Inflammatory lung diseases such as asthma affect nearly 300 million people worldwide, including approximately 11% of the U.S. population. Currently, chronic inflammatory lung diseases can be controlled, but not cured; thus placing them among the most expensive diseases for long-term healthcare. A hallmark of chronic airway inflammation is the increase in cytokines that provoke inflammation in the lung and airway hyper-responsiveness. Current therapies revolve around the use of corticosteroids for suppression of inflammation, which while effective, have significant side effects. A potentially powerful approach would be small molecule manipulation of the cytokine response. The aryl hydrocarbon receptor (AhR) is a ligand activated transcription factor belonging to the Per-ARNT-SIM (PAS)-basic-helix-loop-helix (bHLH) protein family that modulates immune cell differentiation and function in response to natural and synthetic ligands. The AhR interacts with structurally diverse ligands resulting in differential effects on cytokine secretion by innate lymphoid cells (ILCs). Our preliminary results support the premise that functional differences in AhR ligands may be exploited to manipulate the expression of regulatory (e.g. IL-22) vs. inflammatory (e.g. IL-17) cytokines in airway inflammation, thus reducing it. If we can design small molecules that selectively induce IL-22 production by group 3 ILCs, it should be possible to promote this effect, and use this knowledge to develop novel therapies for inflammatory lung diseases. Therefore, this project will focus on understanding the mechanisms by which YH439 and custom-designed analogs activate the AhR and induce the expression of IL-22 in ILCs, leading to a non-toxic immune- modulatory action. We will then create a novel photoaffinity probe for the purposes of: 1) interrogating AhR- ligand interactions, 2) elucidating AhR structure, function, and conformation changes, and 3) identifying novel or alternative binding sites in proteins. The results generated from the successful completion of this project are expected to support the concept that modulation of AhR signaling pathways in the lungs impacts the progression of inflammatory diseases by altering the functional capacity of ILCs.

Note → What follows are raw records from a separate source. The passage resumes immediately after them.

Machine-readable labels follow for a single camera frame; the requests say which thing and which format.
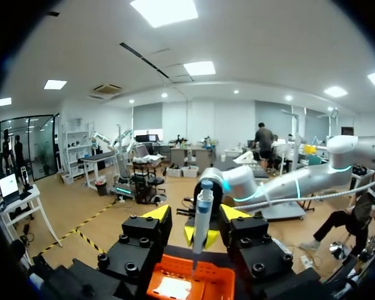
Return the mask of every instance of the jeans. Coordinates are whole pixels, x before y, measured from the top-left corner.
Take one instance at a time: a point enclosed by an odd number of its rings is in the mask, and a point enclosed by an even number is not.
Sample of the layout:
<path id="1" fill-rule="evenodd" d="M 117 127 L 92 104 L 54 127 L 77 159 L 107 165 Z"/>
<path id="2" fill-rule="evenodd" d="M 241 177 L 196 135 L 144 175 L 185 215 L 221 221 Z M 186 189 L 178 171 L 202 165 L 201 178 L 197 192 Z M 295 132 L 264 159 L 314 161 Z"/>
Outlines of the jeans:
<path id="1" fill-rule="evenodd" d="M 314 239 L 322 241 L 332 227 L 346 226 L 347 231 L 356 237 L 356 245 L 351 255 L 357 256 L 365 248 L 368 240 L 368 225 L 359 222 L 353 214 L 346 214 L 344 211 L 333 212 L 326 222 L 314 234 Z"/>

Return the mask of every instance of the orange crate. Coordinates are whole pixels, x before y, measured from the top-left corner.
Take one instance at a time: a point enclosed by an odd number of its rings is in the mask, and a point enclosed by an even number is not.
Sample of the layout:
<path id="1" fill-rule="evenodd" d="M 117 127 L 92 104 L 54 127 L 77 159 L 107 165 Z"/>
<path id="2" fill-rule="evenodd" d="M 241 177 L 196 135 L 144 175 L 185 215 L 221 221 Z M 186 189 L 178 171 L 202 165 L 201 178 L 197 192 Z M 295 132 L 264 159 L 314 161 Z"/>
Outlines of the orange crate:
<path id="1" fill-rule="evenodd" d="M 147 295 L 162 300 L 233 300 L 235 272 L 199 261 L 163 255 L 156 264 Z"/>

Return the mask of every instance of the yellow black hazard tape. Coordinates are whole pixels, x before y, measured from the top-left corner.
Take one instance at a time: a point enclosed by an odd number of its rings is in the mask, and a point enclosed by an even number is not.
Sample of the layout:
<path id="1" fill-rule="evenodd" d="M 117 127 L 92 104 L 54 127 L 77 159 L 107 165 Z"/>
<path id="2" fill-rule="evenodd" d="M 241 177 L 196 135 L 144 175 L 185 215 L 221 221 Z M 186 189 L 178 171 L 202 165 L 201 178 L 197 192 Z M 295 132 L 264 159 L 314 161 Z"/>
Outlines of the yellow black hazard tape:
<path id="1" fill-rule="evenodd" d="M 78 226 L 76 226 L 73 230 L 69 231 L 66 235 L 62 236 L 59 238 L 59 241 L 61 242 L 63 239 L 65 239 L 66 237 L 70 236 L 72 233 L 76 233 L 78 232 L 80 236 L 82 236 L 82 238 L 84 238 L 84 236 L 81 234 L 80 231 L 78 231 L 78 228 L 84 226 L 85 224 L 87 224 L 89 221 L 93 220 L 95 217 L 97 217 L 98 215 L 102 214 L 104 211 L 106 211 L 107 209 L 111 208 L 111 206 L 113 206 L 114 204 L 116 204 L 117 201 L 114 201 L 113 203 L 111 203 L 110 205 L 107 205 L 105 208 L 103 208 L 102 210 L 100 210 L 97 214 L 95 214 L 93 217 L 90 217 L 89 219 L 85 220 L 84 222 L 82 222 L 81 224 L 79 224 Z M 51 248 L 53 248 L 54 246 L 58 245 L 58 242 L 54 242 L 52 243 L 49 247 L 43 249 L 41 252 L 39 252 L 37 255 L 35 255 L 33 258 L 35 258 L 36 256 L 39 256 L 39 255 L 42 255 L 43 253 L 47 252 L 48 250 L 50 250 Z"/>
<path id="2" fill-rule="evenodd" d="M 76 230 L 71 230 L 69 231 L 66 235 L 62 236 L 59 238 L 59 241 L 61 242 L 63 239 L 65 239 L 66 237 L 70 236 L 72 233 L 75 233 Z M 52 243 L 49 247 L 43 249 L 43 251 L 39 252 L 36 256 L 39 256 L 39 255 L 42 255 L 43 253 L 45 253 L 46 251 L 50 250 L 51 248 L 53 248 L 55 245 L 58 245 L 58 242 L 54 242 Z"/>
<path id="3" fill-rule="evenodd" d="M 76 226 L 75 229 L 78 229 L 82 226 L 84 226 L 86 223 L 92 221 L 95 217 L 99 216 L 100 214 L 102 214 L 104 211 L 106 211 L 107 209 L 111 208 L 111 206 L 113 206 L 114 204 L 116 204 L 117 201 L 114 201 L 113 203 L 111 203 L 110 205 L 107 205 L 105 208 L 103 208 L 102 210 L 100 210 L 97 214 L 95 214 L 93 217 L 90 217 L 89 219 L 83 221 L 81 224 L 79 224 L 78 226 Z"/>
<path id="4" fill-rule="evenodd" d="M 98 245 L 96 245 L 94 242 L 92 242 L 92 240 L 89 239 L 87 236 L 85 236 L 81 231 L 75 229 L 75 232 L 78 233 L 81 236 L 81 238 L 83 238 L 85 241 L 87 241 L 90 244 L 90 246 L 92 246 L 94 249 L 96 249 L 100 253 L 104 253 L 103 249 L 101 249 Z"/>

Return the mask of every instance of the sneaker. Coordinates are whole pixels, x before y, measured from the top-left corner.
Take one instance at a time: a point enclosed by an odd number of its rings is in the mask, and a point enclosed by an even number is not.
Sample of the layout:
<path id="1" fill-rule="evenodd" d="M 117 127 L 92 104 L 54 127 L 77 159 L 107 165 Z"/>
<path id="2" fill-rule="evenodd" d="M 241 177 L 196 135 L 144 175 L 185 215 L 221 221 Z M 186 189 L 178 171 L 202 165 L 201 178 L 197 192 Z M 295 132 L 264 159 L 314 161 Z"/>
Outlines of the sneaker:
<path id="1" fill-rule="evenodd" d="M 311 251 L 317 251 L 319 248 L 319 245 L 321 243 L 319 241 L 313 240 L 312 242 L 309 242 L 308 244 L 301 243 L 299 248 L 303 250 L 311 250 Z"/>

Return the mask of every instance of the syringe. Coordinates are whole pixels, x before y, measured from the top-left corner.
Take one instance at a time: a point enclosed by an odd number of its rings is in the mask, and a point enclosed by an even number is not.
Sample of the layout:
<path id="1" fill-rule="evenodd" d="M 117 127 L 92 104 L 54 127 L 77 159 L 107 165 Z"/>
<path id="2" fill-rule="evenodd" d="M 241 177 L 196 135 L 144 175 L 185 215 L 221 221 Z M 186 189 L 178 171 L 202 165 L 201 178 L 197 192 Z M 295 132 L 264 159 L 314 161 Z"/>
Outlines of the syringe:
<path id="1" fill-rule="evenodd" d="M 194 216 L 194 233 L 193 233 L 193 270 L 196 270 L 199 255 L 204 249 L 207 234 L 209 231 L 211 210 L 213 209 L 213 182 L 203 180 L 201 182 L 201 192 L 197 195 L 196 214 Z"/>

诸如哮喘等炎症性肺部疾病影响了全世界近3亿人，包括 约有11％的美国人口。目前，可以控制慢性炎症性肺部疾病，但 没有治愈；从而将它们置于长期医疗保健最昂贵的疾病中。一个标志 慢性气道炎症是激发肺和气道炎症的细胞因子的增加 高反应性。当前的疗法围绕使用皮质类固醇来抑制 炎症虽然有效，但具有显着的副作用。潜在强大的方法将是 细胞因子反应的小分子操纵。 芳基烃受体（AHR）是属于Per-arnt-SIM的配体激活转录因子 （PAS） - 基本螺旋 - 环螺旋（BHLH）蛋白质家族，调节免疫细胞分化和功能 对天然和合成配体的反应。 AHR与结构多样的配体相互作用，导致 先天淋巴样细胞（ILC）对细胞因子分泌的差异作用。我们的初步结果支持 可以利用AHR配体的功能差异来操纵调节表达的前提。 （例如IL-22）与气道炎症中的炎症（例如IL-17）细胞因子，从而减少了炎症。如果我们可以设计 小分子选择性地诱导第3组ILC产生IL-22的小分子，应该有可能促进这一点 影响，并利用这些知识开发新的炎性肺部疾病疗法。 因此，该项目将集中于理解YH439和定制设计的机制 类似物激活AHR并诱导IL-22在ILC中的表达，导致无毒免疫 调节作用。然后，我们将为以下目的创建一个新颖的光性探针：1）询问AHR- 配体相互作用，2）阐明AHR结构，功能和构象变化，3）识别新型 或蛋白质中的替代结合位点。该项目成功完成产生的结果是 预计将支持肺中AHR信号通路的调节影响这样的概念 通过改变ILC的功能能力来进展。